Tout d’abord, il convient de préciser que j’ai ma petite esclave à mes pieds comme seule possession. La domination est venue tout doucement dans mon esprit, et cela m’a beaucoup tiraillé car j’essayai de suivre la voie de la vertu, et que je classe les relations SM comme empreinte de certains vices. (Je continue toujours à ce propos).

Il ne faut pas se voiler la face, la domination est un côté sombre de ma vie. Depuis que je suis adulte, j’ai commencé à m’y intéresser. Cela a commencé comme un certain nombre par le biais d’Internet et par l’attirance pour ce que je qualifie de domination sexuelle, exposant des “femmes attachées et baisées“. Cela me donnait un plaisir assez important, alors que pourtant, je préfère être acteur que spectateur.

La domination était ancrée en moi d’une façon si j’ose dire naturelle, mais j’allais découvrir au fur et à mesure des facettes de mon esprit que j’ignorai.
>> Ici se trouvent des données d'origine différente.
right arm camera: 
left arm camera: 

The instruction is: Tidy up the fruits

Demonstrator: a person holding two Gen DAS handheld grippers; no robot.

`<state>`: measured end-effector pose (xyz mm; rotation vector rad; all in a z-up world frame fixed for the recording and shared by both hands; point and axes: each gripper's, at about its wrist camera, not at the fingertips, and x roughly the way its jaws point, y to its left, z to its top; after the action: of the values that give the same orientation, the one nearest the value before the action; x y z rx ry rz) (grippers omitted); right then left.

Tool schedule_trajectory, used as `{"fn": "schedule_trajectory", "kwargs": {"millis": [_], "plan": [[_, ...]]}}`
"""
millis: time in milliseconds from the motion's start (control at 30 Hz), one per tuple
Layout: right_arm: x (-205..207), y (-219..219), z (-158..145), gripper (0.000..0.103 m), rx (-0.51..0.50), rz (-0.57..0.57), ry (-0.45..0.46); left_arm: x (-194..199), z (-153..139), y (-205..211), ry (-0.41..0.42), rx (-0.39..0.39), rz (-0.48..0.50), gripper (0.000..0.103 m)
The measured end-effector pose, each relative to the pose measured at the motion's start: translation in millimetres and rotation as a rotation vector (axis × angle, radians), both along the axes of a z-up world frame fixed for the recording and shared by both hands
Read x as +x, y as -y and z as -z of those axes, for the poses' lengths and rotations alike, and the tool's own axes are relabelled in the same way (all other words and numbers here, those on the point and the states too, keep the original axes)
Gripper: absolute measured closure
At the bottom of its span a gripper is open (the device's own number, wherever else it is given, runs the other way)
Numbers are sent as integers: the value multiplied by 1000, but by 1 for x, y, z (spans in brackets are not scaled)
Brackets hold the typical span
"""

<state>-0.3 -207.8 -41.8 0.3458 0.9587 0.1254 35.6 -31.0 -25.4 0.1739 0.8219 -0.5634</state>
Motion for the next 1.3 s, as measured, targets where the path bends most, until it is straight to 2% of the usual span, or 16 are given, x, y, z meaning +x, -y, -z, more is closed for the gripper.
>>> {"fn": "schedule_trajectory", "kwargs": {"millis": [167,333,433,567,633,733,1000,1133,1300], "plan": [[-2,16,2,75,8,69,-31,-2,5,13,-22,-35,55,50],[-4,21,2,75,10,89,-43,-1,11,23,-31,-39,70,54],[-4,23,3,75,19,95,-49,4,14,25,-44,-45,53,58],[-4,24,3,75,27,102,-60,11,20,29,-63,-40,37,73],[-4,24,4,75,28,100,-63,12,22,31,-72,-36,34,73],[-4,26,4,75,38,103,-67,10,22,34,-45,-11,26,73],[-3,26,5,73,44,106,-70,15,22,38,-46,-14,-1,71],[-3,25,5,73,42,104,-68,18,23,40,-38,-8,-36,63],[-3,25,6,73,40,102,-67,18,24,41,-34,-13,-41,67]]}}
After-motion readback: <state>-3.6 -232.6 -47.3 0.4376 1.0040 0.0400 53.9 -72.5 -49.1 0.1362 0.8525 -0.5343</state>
Passant du spectacle d’Internet à celui d’acteur dominant, je compris que mon plaisir intense ne résidait ni dans la nudité, ni dans la sexualité mais dans un mélange subtil où les ingrédients se rapportent à la domination: vulnérabilité, dévotion, respect

Quand je vois une femme attachée et patienter ainsi entravée, ayant offert sa liberté actuelle de choix, pour vivre ceux du dominant, je ressens un grand plaisir. Nul besoin de nudité pour que mon esprit s’en trouve satisfait et que le plaisir naisse. Dominer c’est guider, ce guide peut être dans le plaisir des chairs, avec un certain sadisme, il peut mêler plaisir et douleur alternant caresses et fouet de la cravache. Il peut également être dans le cérémonial, différentes positions d’attente de la soumise, montrant ouvertement son statut par rapport à son dominant. Je suis assez cérébral et de telle démonstration de soumission me procure beaucoup de plaisir. La domination me procure un plaisir que je ne retrouve nul part ailleurs. C’est un plaisir intense.
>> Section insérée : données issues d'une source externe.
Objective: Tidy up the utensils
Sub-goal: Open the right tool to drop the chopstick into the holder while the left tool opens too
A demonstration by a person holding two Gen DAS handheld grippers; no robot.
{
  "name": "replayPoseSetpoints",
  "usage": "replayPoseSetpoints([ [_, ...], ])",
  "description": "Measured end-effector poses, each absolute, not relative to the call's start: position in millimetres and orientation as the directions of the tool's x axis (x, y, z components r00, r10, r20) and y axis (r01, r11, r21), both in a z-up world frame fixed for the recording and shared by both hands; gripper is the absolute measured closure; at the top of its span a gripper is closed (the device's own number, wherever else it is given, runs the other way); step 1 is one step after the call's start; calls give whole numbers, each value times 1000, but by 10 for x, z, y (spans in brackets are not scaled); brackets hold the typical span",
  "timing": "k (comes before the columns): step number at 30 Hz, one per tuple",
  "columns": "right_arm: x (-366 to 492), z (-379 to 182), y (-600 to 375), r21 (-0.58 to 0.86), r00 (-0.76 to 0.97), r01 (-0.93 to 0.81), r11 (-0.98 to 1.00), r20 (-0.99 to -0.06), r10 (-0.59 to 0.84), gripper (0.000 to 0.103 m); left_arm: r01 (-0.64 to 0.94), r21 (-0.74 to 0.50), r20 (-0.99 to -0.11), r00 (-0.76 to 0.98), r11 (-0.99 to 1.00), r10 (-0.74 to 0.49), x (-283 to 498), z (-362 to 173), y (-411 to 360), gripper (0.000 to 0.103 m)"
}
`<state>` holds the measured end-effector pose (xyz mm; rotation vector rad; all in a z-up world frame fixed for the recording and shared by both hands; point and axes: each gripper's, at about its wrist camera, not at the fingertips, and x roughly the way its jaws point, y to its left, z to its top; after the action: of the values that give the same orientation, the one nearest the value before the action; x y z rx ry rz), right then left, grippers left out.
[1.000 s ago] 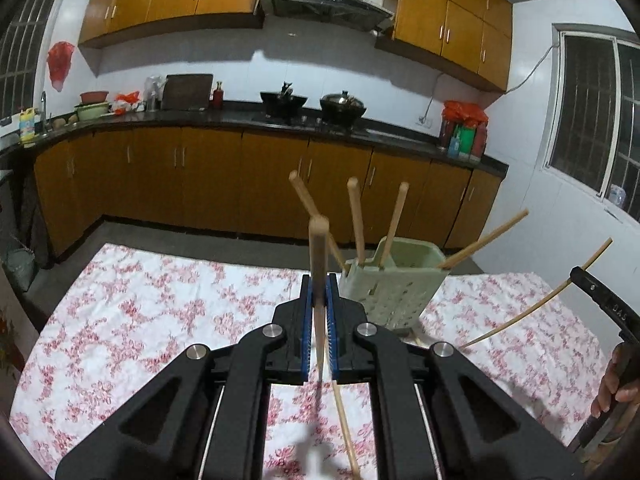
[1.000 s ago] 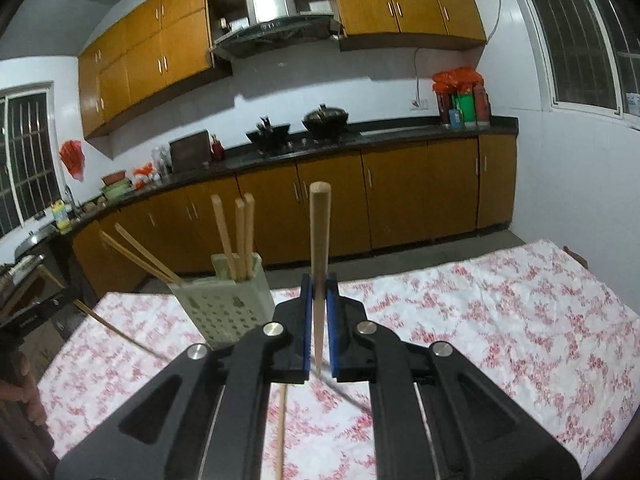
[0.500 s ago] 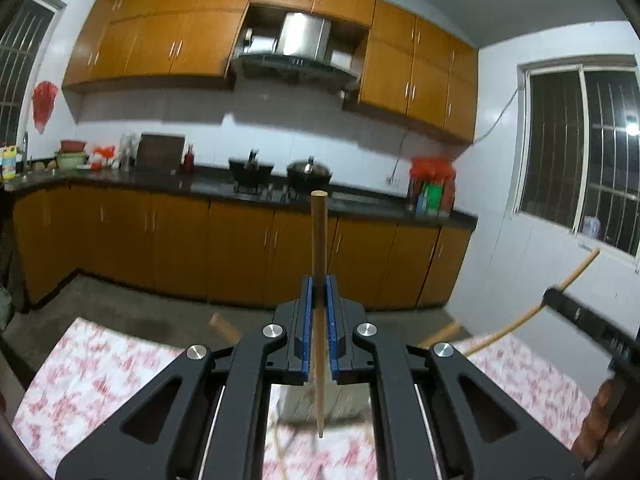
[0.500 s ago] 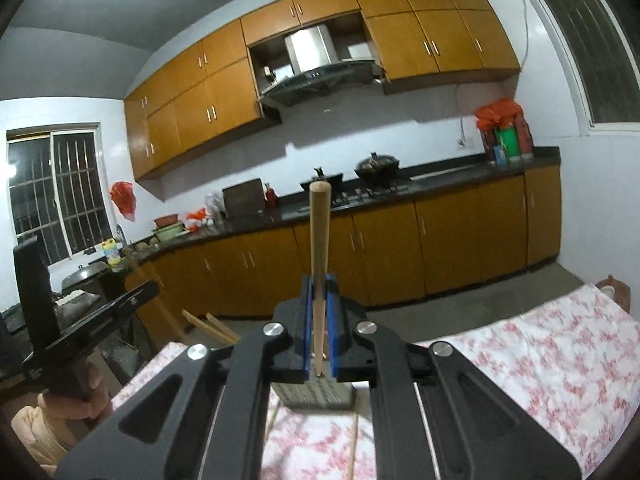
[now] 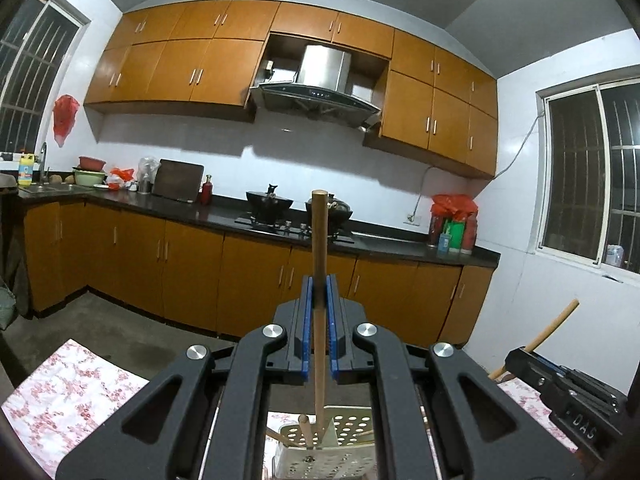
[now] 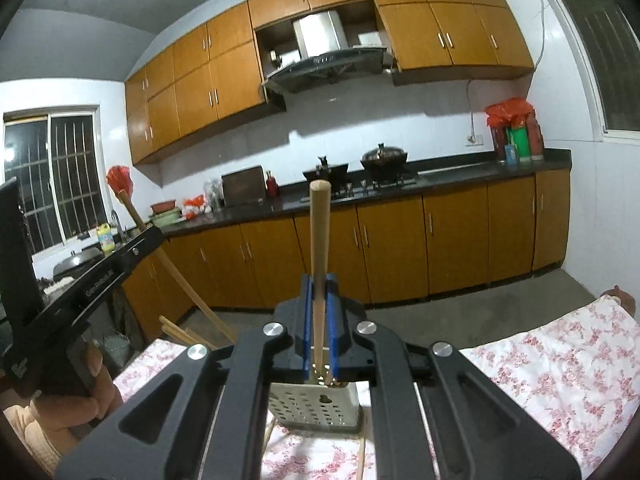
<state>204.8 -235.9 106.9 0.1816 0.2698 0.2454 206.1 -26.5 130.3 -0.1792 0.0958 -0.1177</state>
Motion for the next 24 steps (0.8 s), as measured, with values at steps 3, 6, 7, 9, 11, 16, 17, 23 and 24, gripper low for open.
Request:
replayPoseSetpoints([
  [3,2101,1015,-2286,194,929,-214,957,-262,261,95,107,-185,-109,986,977,-129,2128,1212,-289,96],
  [6,2120,969,-2247,184,925,-210,960,-282,256,93,113,-185,-155,978,976,-143,2167,1131,-285,95],
  [7,2093,963,-2252,183,926,-207,961,-279,253,92,112,-189,-158,977,976,-143,2154,1118,-258,95],
  [9,2060,970,-2281,183,930,-200,962,-275,246,86,104,-195,-161,978,975,-136,2114,1112,-215,80],
  [11,1993,993,-2355,195,935,-190,962,-264,238,82,95,-213,-153,980,972,-129,2055,1135,-148,62],
  [16,1785,1067,-2535,211,949,-150,966,-242,200,76,97,-243,-135,982,965,-132,1884,1245,2,60],
  [17,1740,1067,-2579,212,952,-137,968,-243,188,73,94,-242,-135,982,966,-129,1863,1261,20,60],
  [23,1648,751,-2832,192,927,-37,981,-359,106,67,34,-214,-187,979,976,-75,1541,1140,237,47],
  [24,1660,644,-2853,188,914,-26,982,-392,99,67,14,-200,-221,973,980,-59,1486,1041,288,44],
])
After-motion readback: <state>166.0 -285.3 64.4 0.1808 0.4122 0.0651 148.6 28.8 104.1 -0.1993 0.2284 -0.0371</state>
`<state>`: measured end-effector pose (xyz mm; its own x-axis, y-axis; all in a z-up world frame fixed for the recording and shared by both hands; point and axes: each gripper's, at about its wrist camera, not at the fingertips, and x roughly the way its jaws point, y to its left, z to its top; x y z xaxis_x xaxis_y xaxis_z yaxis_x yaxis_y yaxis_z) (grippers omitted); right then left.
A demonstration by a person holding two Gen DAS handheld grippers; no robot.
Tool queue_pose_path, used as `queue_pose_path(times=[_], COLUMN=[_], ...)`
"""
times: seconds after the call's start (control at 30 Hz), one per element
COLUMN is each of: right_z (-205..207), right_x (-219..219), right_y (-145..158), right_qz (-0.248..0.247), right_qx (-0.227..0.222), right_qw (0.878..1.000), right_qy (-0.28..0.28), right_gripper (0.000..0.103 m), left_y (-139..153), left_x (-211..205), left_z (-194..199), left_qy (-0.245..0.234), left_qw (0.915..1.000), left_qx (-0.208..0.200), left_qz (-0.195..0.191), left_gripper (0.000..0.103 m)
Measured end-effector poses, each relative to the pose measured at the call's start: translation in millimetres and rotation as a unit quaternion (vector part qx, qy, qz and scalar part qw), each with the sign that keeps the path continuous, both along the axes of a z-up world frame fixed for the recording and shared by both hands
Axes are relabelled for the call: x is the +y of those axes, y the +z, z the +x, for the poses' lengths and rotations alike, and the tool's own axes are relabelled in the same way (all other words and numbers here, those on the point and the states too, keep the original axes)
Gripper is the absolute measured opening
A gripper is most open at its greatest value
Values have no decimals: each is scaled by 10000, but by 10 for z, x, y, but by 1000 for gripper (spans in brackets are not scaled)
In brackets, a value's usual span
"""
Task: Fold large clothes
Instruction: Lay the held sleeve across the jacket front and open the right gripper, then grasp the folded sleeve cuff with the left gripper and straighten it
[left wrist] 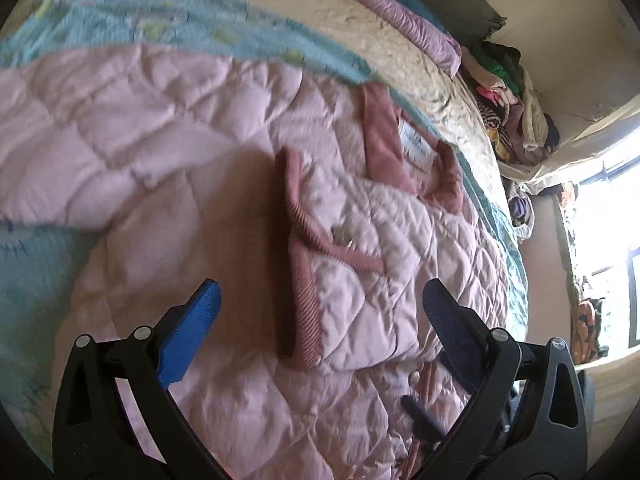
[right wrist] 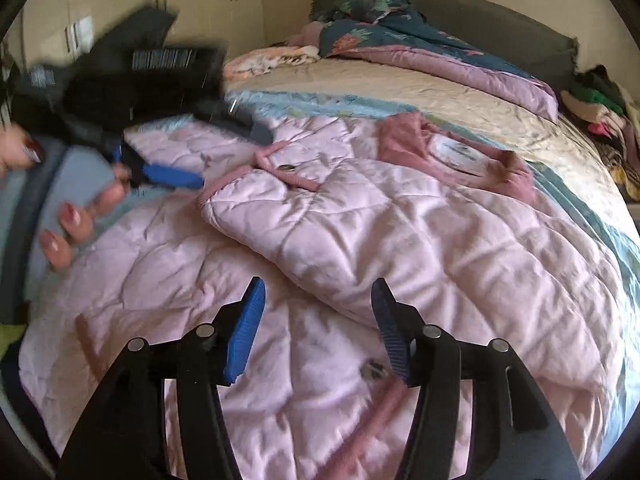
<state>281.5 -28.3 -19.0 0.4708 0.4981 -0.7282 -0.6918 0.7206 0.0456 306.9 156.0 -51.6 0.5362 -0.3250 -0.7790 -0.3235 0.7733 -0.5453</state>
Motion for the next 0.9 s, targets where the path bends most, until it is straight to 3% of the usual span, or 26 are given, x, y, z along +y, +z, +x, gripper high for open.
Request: queue_pose_path(times=[0.13, 0.27, 0.3, 0.33, 0.4, 0.43, 0.5, 0.67, 0.8, 0.9], right_z=[-54, -162, -201, -234, -267, -280, -311, -323, -294, -251], right_x=[-342, -727, -852, -973, -1181, -1266, -1487, -1815, -1961, -2030], right_y=[112, 198, 210, 214, 203, 196, 182, 200, 330, 379], right_qz=[124, 174, 210, 241, 320, 355, 477, 547, 623, 660], right_qx=[-99, -306, -327, -340, -291, -255, -150, -98, -251, -330], right_qw=[9989, 9947, 9928, 9907, 9868, 9853, 9799, 9706, 9655, 9630], right_qy=[-432, -965, -1131, -1298, -1559, -1654, -1930, -2342, -2518, -2591], right_gripper=[54, 54, 54, 54, 54, 54, 54, 54, 54, 54], left_y=[-200, -225, -221, -208, -180, -130, -28, 361, 926, 1056], left_x=[-82, -205, -232, -262, -296, -320, -375, -444, -386, -319], left_z=[-23, -40, -42, -40, -21, -11, 9, 119, 162, 176], left_qy=[-51, -71, -90, -132, -179, -233, -381, -583, -576, -599], left_qw=[9985, 9992, 9993, 9993, 9993, 9996, 9985, 9934, 9854, 9811], left_qx=[167, 97, 58, -5, -43, -141, -316, -704, -1363, -1569], left_qz=[-520, -374, -363, -363, -312, -105, 233, 692, 845, 966], left_gripper=[95, 92, 81, 62, 45, 32, 20, 15, 15, 15])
Au grand dam de ce qu’il peut être trouvé dans ce petit monde comme vocable, je comprends fort bien le mot dominant, car je l’ai vécu, je comprends aussi celui de Maître (que je vis et que je nuance fortement de dominant). En revanche, je n’adhère pas du tout avec le mot switch, que je qualifie au mieux de soumise assistant son Maître. Comment vivre profondément de plaisirs aussi opposés ?

Dans le monde vanille, le pseudo égalité est recherché partout… ici dans le monde de la domination, elle ne me semble pas avoir sa place, cela n’empêche pas le plus grand respect.